### TASK DESCRIPTION:
Copy every line of the data below exactly as given, except for the pictures.

### GIVEN MATERIAL:
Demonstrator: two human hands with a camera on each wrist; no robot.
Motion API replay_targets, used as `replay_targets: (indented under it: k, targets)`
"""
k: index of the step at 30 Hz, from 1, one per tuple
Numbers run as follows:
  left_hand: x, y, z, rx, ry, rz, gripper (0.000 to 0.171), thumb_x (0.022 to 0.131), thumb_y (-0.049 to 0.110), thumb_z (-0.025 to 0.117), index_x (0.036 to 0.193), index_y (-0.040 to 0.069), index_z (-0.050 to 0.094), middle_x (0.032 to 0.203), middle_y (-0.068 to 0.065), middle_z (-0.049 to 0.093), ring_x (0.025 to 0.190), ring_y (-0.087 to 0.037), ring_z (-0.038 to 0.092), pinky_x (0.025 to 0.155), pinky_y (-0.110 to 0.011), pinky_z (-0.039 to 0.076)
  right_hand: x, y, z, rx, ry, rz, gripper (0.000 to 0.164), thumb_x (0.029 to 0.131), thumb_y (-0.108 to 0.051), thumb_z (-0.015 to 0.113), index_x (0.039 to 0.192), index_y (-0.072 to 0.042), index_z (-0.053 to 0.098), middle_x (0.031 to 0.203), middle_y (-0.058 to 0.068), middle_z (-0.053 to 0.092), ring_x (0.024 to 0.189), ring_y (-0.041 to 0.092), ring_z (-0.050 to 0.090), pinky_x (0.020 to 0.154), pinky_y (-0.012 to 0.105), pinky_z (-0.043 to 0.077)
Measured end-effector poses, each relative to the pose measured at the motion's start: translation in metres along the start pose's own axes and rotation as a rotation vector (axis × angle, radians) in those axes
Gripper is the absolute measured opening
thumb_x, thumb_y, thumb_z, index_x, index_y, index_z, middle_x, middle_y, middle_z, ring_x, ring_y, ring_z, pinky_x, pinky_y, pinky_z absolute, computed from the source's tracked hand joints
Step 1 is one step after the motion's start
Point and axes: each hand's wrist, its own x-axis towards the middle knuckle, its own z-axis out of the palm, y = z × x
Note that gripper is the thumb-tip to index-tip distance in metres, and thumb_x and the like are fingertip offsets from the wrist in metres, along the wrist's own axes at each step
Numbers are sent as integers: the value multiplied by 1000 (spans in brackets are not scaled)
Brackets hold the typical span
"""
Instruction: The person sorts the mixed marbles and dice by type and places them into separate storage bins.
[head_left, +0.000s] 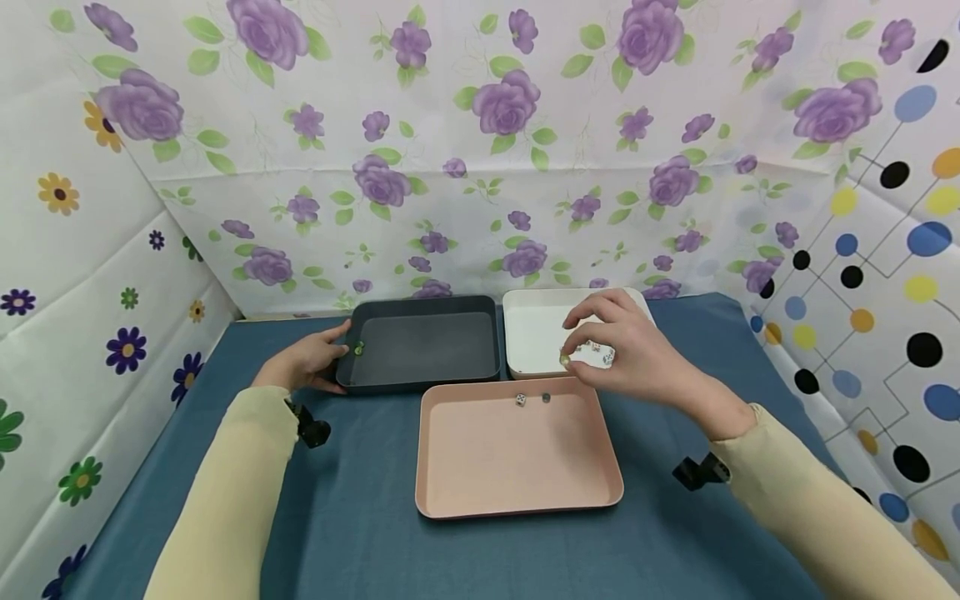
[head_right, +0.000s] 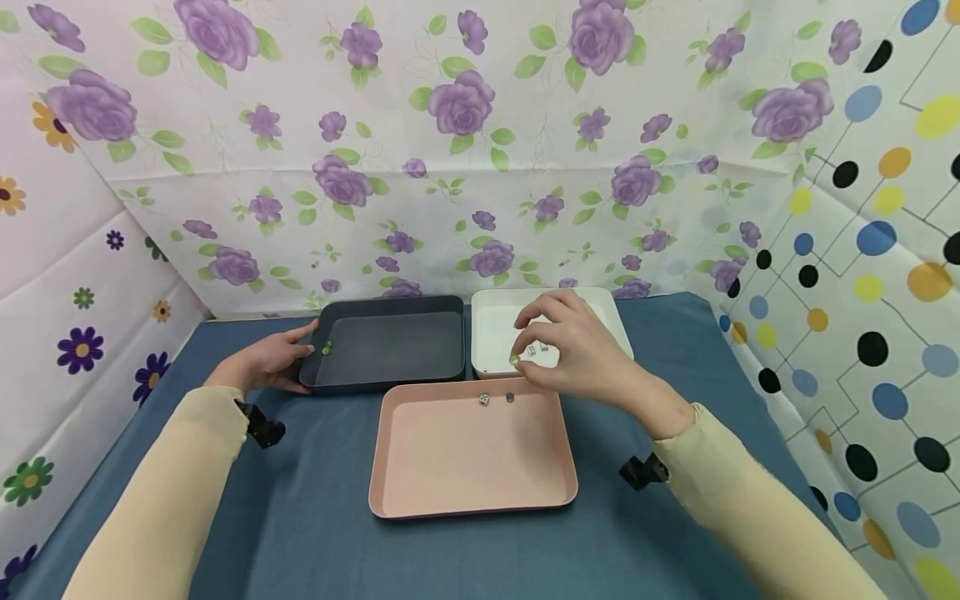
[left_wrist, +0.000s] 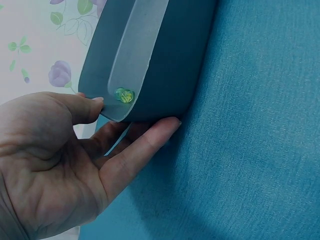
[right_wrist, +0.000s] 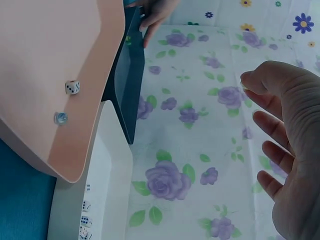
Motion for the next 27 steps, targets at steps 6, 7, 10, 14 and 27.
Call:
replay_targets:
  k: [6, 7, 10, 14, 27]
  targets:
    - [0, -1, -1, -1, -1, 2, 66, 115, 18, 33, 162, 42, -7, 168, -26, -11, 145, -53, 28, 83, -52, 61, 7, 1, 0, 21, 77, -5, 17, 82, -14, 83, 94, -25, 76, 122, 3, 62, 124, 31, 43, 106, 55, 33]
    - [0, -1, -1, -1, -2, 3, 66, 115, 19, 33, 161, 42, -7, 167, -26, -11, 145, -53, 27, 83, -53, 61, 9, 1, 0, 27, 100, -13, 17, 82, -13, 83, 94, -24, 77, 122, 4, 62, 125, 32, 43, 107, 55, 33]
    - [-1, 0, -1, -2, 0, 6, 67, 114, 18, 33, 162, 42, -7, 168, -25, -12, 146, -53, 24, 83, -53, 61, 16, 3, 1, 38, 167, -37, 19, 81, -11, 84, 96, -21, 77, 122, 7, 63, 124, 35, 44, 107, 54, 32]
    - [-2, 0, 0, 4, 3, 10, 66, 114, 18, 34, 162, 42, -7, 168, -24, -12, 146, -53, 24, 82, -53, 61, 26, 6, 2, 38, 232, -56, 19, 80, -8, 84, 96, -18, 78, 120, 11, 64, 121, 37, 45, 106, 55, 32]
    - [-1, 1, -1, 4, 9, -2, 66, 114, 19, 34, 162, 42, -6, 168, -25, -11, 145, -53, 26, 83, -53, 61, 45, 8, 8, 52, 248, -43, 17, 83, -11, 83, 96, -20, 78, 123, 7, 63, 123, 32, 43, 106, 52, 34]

### TASK SOLUTION:
Demonstrator: two human hands with a camera on each wrist; no robot.
Motion API replay_targets, used as `replay_targets: (indented under it: k, targets)`
"""
k: index of the step at 30 Hz, from 1, one per tuple
Numbers run as follows:
  left_hand: x, y, z, rx, ry, rz, gripper (0.000 to 0.171), thumb_x (0.022 to 0.131), thumb_y (-0.049 to 0.110), thumb_z (-0.025 to 0.117), index_x (0.036 to 0.193), index_y (-0.040 to 0.069), index_z (-0.050 to 0.094), middle_x (0.032 to 0.203), middle_y (-0.068 to 0.065), middle_z (-0.049 to 0.093), ring_x (0.025 to 0.190), ring_y (-0.087 to 0.037), ring_z (-0.038 to 0.092), pinky_x (0.025 to 0.155), pinky_y (-0.110 to 0.011), pinky_z (-0.039 to 0.076)
  right_hand: x, y, z, rx, ry, rz, gripper (0.000 to 0.164), thumb_x (0.029 to 0.131), thumb_y (-0.108 to 0.051), thumb_z (-0.015 to 0.113), index_x (0.039 to 0.192), index_y (-0.072 to 0.042), index_z (-0.053 to 0.098), middle_x (0.031 to 0.203), middle_y (-0.058 to 0.068), middle_z (-0.053 to 0.092), ring_x (0.024 to 0.189), ring_y (-0.041 to 0.092), ring_z (-0.050 to 0.090), pinky_x (0.020 to 0.154), pinky_y (-0.012 to 0.105), pinky_z (-0.043 to 0.077)
Measured end-effector poses, each relative to the pose measured at the motion's start: translation in metres along the start pose's own axes and rotation as a rotation vector (axis × angle, radians) in those axes
Gripper is the absolute measured opening
thumb_x, thumb_y, thumb_z, index_x, index_y, index_z, middle_x, middle_y, middle_z, ring_x, ring_y, ring_z, pinky_x, pinky_y, pinky_z absolute, computed from the source's tracked hand joints
Step 1 is one step after the motion's start
Point and axes: each hand's wrist, its own x-axis towards the middle knuckle, its own z-axis out of the palm, y = z × x
Note that gripper is the thumb-tip to index-tip distance in metres, and thumb_x and the like are fingertip offsets from the wrist in metres, along the wrist's own axes at each step
Numbers are sent as integers: the value multiplied by 1000 (spans in brackets are not scaled)
Brackets hold the typical span
"""
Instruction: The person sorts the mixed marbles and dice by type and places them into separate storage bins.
[head_left, +0.000s] 
[head_right, +0.000s] 
[left_wrist, +0.000s] 
[right_wrist, +0.000s] 
Motion for the next 27 steps, targets at steps 6, 7, 10, 14 and 27.
Call:
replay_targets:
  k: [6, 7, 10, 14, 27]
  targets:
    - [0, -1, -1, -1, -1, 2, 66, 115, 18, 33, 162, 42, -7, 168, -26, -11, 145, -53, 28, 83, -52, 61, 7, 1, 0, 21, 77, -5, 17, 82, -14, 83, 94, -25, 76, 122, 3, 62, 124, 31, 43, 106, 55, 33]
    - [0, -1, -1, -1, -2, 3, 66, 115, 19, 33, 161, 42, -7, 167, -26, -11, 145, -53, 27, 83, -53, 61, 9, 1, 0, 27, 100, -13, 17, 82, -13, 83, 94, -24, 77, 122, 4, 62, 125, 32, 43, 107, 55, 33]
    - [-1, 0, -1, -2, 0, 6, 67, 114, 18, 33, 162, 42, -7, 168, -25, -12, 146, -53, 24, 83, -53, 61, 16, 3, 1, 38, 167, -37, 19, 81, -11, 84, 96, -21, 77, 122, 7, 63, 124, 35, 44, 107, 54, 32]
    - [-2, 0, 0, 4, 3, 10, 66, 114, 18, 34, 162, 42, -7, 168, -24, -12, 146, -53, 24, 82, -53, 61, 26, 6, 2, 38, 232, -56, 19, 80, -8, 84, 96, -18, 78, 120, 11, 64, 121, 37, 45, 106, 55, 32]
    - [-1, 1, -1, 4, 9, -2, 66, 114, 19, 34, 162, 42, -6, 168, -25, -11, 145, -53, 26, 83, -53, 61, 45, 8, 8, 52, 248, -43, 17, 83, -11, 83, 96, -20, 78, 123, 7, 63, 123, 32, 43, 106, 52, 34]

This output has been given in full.